Was: Ballet national de Marseille

Wann: Samstag, den 5. Mai 2012

Wo: Theater Burghof, Lörrach

Ein Tanzabend im Rahmen des Tanzfestivals “Steps“ mit Choreographien von Frédréric Flamand, Emanuel Gat und Lucinda Childs.

Das Ballet National de Marseille ist nach dem Ballet de l’Opéra in Paris das grösste Tanzensemble Frankreichs. Früher klassische Danse d’école; heute unter dem Belgier Frédréric Flamand tanzt das Ballett Werke zeitgenössischer ChoreographInnen.

Das Programm beinhaltet drei Stücke von den drei oben erwähnten ChoreographInnen. Das erste von Flamand. Die Choreographie ist erfindungsreich und sehr anziehend: Spiegelspiele, Lichtspiele, aufgenommene Bilder werden aus verschiedenen Blickwinkeln auf Leinwände projiziert. Das Ganze gibt einen Eindruck von Leichtigkeit, die Tänzerinnen scheinen in der Luft zu schweben, sich zu entfernen oder sich zu nähern, ohne jegliche Kraftanwendung. Die Tanzmuster des klassischen Balletts bleiben aber immer noch bestehen. Obwohl die Tänzerinnen und die Tänzer die typische, klassische „Tanzuniform“ abgelegt haben, entsprechen ihre Kostüme dem gängigen, zweigeschlechtlich konnotierten Kleidungsgebrauch. Vielleicht ist der Unterschied unauffälliger geworden, aber er reicht aus, um sofort eine klare Trennung zu markieren.

Obwohl die präzis gebaute Bewegungskompositionen der zweiten Choreographie von Emanuel Gat, in denen Farben und Kleidungsstücke fast neutral erscheinen, keine evidenten Unterschiede in den Bewegungen und Tanzschritten der Tänzerinnen zeigen, tauchen plötzlich und blitzartig kategorisierende Muster auf, die uns erstaunen und täuschen.

Ganz klar fällt das klassische, zweigeschlechtlich konnotierte Tanzmuster auch in der dritten Choreographie von Lucinda Childs auf.

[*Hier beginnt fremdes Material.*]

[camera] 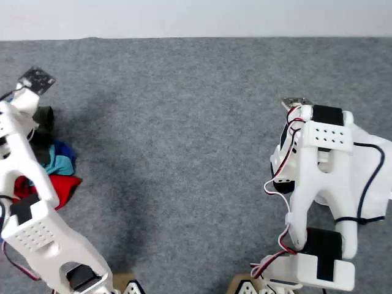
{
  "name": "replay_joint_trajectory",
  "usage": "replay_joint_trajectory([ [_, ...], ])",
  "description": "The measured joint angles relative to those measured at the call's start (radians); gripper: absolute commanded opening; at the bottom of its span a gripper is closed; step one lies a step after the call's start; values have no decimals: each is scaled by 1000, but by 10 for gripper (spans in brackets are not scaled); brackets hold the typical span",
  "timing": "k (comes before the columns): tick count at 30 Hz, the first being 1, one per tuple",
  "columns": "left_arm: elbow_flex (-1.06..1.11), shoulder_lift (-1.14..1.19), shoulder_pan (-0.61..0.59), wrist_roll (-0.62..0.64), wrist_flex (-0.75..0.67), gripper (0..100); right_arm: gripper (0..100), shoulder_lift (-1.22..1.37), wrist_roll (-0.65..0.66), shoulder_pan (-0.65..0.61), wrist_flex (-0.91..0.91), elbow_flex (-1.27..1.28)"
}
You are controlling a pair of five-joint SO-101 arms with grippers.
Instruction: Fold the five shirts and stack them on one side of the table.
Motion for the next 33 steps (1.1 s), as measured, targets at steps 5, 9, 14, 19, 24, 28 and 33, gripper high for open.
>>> replay_joint_trajectory([
  [5, -101, -160, 72, 87, 2, 4, 9, 0, 0, 0, 0, 0],
  [9, -196, -279, 137, 278, -54, 4, 9, 0, 0, 0, 0, 0],
  [14, -302, -364, 253, 491, -81, 4, 9, 0, 0, 0, 0, 0],
  [19, -413, -427, 457, 586, -81, 4, 9, 0, 0, 0, 0, 0],
  [24, -445, -477, 707, 595, -71, 4, 9, 0, 0, 0, 0, 0],
  [28, -446, -473, 825, 598, 43, 4, 9, 0, 0, 0, 0, 0],
  [33, -387, -373, 783, 600, 275, 5, 9, 0, 0, 0, 0, 0],
])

Sie hat uns das Beste für diesen Samstag gezeigt, aber die Paare zeigten uns keine Schritte, die das alte Muster hätten brechen können. Obwohl auch grosse, kräftige Tänzerinnen auf der Bühne erschienen, wurden für sie noch grössere, noch stärkere Tänzer aufgestöbert, die das „sakrale“, asymmetrische Bild eines Menschenpaares wiedergeben konnten.

Wo hat man sie, die adonischen, kolossalen Tänzer, übrigens gefunden?

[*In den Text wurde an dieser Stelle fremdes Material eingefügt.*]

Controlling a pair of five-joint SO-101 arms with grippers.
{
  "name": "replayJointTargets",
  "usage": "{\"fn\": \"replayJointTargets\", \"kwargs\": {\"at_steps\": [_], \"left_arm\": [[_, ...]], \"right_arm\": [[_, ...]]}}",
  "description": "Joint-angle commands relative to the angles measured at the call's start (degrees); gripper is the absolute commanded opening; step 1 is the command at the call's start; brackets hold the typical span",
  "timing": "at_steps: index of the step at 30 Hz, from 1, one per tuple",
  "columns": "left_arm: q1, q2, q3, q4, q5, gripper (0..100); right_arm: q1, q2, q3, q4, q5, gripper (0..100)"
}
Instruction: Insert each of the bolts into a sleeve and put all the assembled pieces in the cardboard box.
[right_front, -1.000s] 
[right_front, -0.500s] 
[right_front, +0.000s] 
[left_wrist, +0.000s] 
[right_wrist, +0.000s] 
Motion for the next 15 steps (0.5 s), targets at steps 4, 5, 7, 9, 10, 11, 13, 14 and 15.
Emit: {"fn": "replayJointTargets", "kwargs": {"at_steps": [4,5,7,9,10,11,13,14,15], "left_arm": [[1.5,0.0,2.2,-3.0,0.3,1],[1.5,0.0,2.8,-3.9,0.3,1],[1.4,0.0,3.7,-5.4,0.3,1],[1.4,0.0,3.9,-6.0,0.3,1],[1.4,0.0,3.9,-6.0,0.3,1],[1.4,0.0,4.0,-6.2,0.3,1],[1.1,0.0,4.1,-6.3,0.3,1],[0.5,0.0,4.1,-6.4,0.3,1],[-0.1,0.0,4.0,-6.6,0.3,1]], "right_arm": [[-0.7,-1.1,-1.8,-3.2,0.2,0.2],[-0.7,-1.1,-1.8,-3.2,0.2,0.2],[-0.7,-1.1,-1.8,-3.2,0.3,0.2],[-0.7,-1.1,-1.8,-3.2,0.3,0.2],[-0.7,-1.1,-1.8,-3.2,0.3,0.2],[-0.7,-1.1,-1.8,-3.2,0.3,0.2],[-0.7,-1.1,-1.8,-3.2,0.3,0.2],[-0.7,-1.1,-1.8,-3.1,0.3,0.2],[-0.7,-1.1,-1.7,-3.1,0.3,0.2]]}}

Die Tänzerinnen mussten ihre Kraft fast verbergen, um einen Eindruck von Leichtigkeit und Harmonie zu erwecken. Die Tänzer mussten ihre Stärke zur Schau stellen, ihre Bewegungen waren immer schneller, zackiger, als ob sie die Luft in tausend Stücke hätten zerfetzen wollen.

Keine Neuigkeiten, sondern grosse Disziplin, perfekte Ausführung: im Grossen und Ganzen angenehm, aber ein wenig langweilig.